We started, logically enough, with “Z,” the Zachęta National Gallery of Art. We wanted to see their current exhibit, “Warsaw After the War.” As I’ve mentioned before, I have a thing about Socialist Realist art. The exhibit did not disappoint in this regard. It was very cool. However, I am now convinced that I need to take a course, or at least read a good book, about Polish history. Man, it is complicated. The 20th century alone is enough to make your head spin!
Here’s what little I know to put this exhibit in context: Warsaw was almost completely destroyed by the Nazis during Word War II. They were very German about it, which is to say, focused, methodical, and thorough. The destruction centered on the Jewish quarter, in reprisal for the Warsaw Uprising, and the neighboring Old Town, symbol of Polish nationhood. But large swathes of the rest of the city were reduced to rubble as well.
Really, the things that went on in Warsaw, and Poland as a whole, during the war are worse than we can possibly imagine. And the Poles are not about to let anyone forget. The focus of just about all the museums and exhibits here is the 20th century. It is a stark contrast to Vienna, where most historical exhibitions peter out or stop altogether around the turn of the 20th century. WWII, if it is mentioned at all, is usually entirely blamed on Germany—even though Hitler was Austrian, and there were plenty of Austrian Nazis who were happy to go along with the program.
Each country chooses what it presents, of course. All history is somewhat subjective. I am sure that there are things that the Poles would prefer not to emphasize about their own history (pogroms, Nazi collaboration, reprisals against German-speaking Poles, and so on). It is important that we don’t forget the horrors of WWII, however, and I am glad that the Poles have made it their mission to record and present that history. It is amazing, when you think about what this country went through during and after the war, how it has rebuilt itself.
Another fact relating to this exhibit: after the war, the Allies basically picked up Poland and moved it about 100 miles to the west. This is a vast oversimplification, of course!

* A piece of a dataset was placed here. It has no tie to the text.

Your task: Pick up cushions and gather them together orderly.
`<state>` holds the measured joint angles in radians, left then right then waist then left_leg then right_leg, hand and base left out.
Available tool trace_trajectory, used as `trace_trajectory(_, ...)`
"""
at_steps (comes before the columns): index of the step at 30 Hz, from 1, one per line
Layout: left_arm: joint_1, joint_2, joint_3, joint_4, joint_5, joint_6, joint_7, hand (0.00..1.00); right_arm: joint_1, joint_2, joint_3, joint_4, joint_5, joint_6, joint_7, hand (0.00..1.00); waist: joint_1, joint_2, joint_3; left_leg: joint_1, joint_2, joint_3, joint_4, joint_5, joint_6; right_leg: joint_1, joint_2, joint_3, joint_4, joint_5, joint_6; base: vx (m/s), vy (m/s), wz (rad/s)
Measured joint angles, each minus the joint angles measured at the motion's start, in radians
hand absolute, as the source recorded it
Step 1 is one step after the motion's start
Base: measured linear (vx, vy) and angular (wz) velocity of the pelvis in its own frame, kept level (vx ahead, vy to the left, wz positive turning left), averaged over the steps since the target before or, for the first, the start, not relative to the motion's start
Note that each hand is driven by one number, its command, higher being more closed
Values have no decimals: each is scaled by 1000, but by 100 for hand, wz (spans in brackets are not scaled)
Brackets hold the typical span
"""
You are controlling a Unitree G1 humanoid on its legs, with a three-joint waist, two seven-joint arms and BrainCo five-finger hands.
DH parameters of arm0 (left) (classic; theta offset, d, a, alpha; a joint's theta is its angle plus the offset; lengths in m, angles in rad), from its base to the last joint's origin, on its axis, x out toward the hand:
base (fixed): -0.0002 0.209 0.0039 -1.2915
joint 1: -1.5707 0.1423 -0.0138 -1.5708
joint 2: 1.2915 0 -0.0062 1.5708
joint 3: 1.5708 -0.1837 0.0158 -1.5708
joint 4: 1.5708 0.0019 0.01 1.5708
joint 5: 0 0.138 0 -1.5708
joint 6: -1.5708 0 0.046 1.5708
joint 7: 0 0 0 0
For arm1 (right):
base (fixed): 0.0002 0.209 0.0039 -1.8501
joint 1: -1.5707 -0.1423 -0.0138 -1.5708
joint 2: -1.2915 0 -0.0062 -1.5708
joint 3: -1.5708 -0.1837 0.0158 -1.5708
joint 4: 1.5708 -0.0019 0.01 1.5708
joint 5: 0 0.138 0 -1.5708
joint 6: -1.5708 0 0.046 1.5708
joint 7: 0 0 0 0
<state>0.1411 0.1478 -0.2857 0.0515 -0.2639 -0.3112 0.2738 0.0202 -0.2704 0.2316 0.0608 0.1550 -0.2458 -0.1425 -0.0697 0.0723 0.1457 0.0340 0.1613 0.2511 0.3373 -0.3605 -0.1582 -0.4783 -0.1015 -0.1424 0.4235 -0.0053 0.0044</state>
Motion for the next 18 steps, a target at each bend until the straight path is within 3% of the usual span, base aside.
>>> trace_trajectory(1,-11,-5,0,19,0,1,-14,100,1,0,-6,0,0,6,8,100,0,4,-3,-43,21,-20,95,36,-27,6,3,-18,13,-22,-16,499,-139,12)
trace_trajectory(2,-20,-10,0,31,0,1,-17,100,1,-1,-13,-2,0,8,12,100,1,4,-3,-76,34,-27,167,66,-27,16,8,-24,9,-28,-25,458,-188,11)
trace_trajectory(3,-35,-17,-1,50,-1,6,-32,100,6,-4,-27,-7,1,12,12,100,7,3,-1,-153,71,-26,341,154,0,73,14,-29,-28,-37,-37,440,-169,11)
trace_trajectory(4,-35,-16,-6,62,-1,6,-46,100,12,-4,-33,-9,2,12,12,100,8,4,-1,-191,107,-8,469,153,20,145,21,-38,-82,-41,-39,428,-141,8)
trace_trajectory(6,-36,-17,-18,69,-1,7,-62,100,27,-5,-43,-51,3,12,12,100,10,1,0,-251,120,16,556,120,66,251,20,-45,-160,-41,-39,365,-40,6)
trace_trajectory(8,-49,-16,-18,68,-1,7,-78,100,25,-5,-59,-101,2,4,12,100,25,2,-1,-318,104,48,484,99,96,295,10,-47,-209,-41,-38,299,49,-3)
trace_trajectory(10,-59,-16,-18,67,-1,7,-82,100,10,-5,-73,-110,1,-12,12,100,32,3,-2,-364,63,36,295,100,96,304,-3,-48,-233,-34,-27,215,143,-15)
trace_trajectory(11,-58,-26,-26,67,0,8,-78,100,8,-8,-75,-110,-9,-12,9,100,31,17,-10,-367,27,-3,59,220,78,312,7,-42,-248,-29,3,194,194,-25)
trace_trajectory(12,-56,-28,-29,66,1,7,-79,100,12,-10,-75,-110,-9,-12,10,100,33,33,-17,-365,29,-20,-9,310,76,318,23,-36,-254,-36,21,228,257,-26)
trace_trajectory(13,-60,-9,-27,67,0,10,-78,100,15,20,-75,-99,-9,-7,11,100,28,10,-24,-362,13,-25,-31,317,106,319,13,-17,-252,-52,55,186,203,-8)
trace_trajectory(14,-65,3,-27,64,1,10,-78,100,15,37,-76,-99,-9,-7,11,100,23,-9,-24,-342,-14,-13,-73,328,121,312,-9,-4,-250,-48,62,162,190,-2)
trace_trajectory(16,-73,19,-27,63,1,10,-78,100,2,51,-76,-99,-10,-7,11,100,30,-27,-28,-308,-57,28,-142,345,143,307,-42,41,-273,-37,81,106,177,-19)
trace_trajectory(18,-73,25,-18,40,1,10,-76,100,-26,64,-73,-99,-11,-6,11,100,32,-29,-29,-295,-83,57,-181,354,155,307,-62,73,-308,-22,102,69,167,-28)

Between 1945 and 1950, there were many and various migrations and forced expulsions of peoples in these areas. The yellow area on the map above was originally part of Germany. All the people in that area that spoke and identified as German (this is the only way Europeans can tell each other apart, I guess!) were kicked out and replaced by Polish-speaking people, some of whom came from the pink area and were being kicked out of the Soviet Union.
So, what you have in the decade or so after the war is a deeply traumatized city lying in ruins at the head of a devastated country that is in the midst of huge forced internal/external migration. Again, vastly oversimplified, but that’s the context for the exhibit that we saw on Sunday.